Will all of that be enough to win? Probably not. New York remains a very Democratic town, and Adams has been a failure and an embarrassment; in a two-person race, Cuomo surely has the edge. But what if it isn’t a two-person race? An angry left-wing candidate could well decide to run in the general election on the Working Families Party line, and if Cuomo’s primary win was ugly enough he could cut meaningfully into Cuomo’s left flank. Meanwhile, Adams could consolidate New York’s Republican vote so that, whether Curtis Sliwa bothers to run or not, he isn’t a factor. Would that be enough to put Adams over the top?
Maybe! Remember that New York doesn’t use ranked-choice voting for general elections, only for primaries. In a three-way race (or five-way, counting Sliwa and Jim Walden as well as the hypothetical WFP candidate), Adams only has to get a plurality. That’s a lot more plausible than being a majority’s second choice.

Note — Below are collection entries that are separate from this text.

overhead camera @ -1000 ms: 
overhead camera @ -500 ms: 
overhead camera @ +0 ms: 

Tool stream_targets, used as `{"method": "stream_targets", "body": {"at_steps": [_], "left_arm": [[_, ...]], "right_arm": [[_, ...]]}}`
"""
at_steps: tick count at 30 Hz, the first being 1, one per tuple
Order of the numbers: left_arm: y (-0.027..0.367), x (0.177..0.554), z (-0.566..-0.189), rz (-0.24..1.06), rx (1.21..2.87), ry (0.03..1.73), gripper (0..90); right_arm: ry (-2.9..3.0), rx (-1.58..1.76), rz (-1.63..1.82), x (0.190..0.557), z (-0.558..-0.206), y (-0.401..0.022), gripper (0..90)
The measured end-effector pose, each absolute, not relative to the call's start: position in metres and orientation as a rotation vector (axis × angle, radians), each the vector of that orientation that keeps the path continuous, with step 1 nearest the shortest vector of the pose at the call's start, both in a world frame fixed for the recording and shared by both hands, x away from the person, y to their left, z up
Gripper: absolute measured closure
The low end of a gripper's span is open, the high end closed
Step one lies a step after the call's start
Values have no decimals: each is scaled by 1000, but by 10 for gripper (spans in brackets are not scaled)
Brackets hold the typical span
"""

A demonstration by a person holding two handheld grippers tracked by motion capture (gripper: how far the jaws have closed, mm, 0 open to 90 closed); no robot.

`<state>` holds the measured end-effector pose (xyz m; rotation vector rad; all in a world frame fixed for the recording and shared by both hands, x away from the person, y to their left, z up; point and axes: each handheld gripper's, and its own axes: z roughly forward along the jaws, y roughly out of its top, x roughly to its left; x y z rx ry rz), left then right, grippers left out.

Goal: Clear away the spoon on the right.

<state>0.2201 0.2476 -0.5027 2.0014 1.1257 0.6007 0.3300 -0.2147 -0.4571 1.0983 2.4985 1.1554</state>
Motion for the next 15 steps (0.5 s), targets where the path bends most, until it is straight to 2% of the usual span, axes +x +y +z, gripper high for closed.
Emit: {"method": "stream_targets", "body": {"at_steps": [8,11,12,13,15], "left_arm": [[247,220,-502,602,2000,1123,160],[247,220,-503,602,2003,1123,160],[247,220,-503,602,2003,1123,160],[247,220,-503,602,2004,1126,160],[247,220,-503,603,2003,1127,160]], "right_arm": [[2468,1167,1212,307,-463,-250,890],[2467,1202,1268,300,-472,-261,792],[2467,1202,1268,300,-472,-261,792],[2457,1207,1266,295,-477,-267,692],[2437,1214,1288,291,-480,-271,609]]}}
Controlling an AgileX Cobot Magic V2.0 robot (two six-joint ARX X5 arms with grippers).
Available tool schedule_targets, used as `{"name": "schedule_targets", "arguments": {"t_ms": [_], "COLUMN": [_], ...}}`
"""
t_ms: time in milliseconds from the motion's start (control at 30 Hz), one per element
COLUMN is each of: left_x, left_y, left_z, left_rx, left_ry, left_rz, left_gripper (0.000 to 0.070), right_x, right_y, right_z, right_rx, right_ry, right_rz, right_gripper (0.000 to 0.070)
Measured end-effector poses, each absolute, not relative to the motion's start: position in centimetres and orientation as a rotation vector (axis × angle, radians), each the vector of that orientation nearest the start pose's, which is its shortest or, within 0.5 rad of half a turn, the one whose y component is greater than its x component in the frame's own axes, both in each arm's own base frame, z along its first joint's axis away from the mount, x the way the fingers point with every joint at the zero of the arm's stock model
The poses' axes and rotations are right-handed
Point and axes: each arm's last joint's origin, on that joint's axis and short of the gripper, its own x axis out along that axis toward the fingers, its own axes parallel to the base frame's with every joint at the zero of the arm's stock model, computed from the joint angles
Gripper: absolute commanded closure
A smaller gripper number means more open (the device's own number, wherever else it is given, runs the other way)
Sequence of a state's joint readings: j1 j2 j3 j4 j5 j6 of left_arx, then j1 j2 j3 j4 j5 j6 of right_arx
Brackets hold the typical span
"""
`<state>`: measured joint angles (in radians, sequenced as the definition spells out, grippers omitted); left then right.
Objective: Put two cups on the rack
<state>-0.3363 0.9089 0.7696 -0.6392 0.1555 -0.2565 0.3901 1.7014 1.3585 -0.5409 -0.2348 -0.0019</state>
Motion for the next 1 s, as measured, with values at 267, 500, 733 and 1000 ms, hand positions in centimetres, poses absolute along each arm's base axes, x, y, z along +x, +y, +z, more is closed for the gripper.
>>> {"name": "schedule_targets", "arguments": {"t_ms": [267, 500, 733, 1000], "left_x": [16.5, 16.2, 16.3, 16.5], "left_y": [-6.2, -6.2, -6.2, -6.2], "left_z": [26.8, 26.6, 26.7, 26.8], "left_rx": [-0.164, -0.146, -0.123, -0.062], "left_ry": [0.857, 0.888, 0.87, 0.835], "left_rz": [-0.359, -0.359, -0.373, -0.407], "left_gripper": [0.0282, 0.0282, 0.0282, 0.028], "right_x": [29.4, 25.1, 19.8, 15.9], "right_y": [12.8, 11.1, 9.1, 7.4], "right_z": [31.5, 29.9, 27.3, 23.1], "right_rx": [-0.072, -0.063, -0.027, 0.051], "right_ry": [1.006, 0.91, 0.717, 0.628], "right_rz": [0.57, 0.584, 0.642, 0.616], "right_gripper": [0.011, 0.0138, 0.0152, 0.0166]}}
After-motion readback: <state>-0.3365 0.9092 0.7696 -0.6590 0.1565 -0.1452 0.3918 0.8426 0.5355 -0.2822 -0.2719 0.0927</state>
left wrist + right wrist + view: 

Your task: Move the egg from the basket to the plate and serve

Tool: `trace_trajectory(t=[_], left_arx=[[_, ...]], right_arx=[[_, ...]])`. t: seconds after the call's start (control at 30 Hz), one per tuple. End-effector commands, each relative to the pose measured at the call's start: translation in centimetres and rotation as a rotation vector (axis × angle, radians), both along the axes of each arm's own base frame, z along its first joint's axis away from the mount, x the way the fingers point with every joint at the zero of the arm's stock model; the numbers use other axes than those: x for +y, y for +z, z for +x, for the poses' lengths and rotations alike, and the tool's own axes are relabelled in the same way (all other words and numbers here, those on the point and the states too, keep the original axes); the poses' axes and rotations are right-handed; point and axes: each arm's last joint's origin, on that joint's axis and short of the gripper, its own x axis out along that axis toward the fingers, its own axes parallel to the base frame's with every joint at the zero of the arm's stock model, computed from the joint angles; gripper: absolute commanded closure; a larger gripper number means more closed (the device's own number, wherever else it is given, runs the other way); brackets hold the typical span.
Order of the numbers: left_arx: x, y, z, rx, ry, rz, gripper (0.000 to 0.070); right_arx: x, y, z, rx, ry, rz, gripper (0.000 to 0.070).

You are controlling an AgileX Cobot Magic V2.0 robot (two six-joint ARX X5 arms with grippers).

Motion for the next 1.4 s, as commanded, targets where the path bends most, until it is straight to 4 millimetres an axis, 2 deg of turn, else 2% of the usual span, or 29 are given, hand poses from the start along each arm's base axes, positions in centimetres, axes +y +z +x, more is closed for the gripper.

The smart money is surely still on Adams losing and Cuomo being the next mayor of New York City. But that prospect is depressing for a reason. And when they don’t like the choices they are given, the voters sometimes surprise us by not doing what they are “supposed” to do.
My fear is that in a four way race in November the center-left to center-right majority will be split three ways between Adams (I), Cuomo (D), and Sliwa (R), and that far-left Mamdani (WFP) will win with a slim plurality.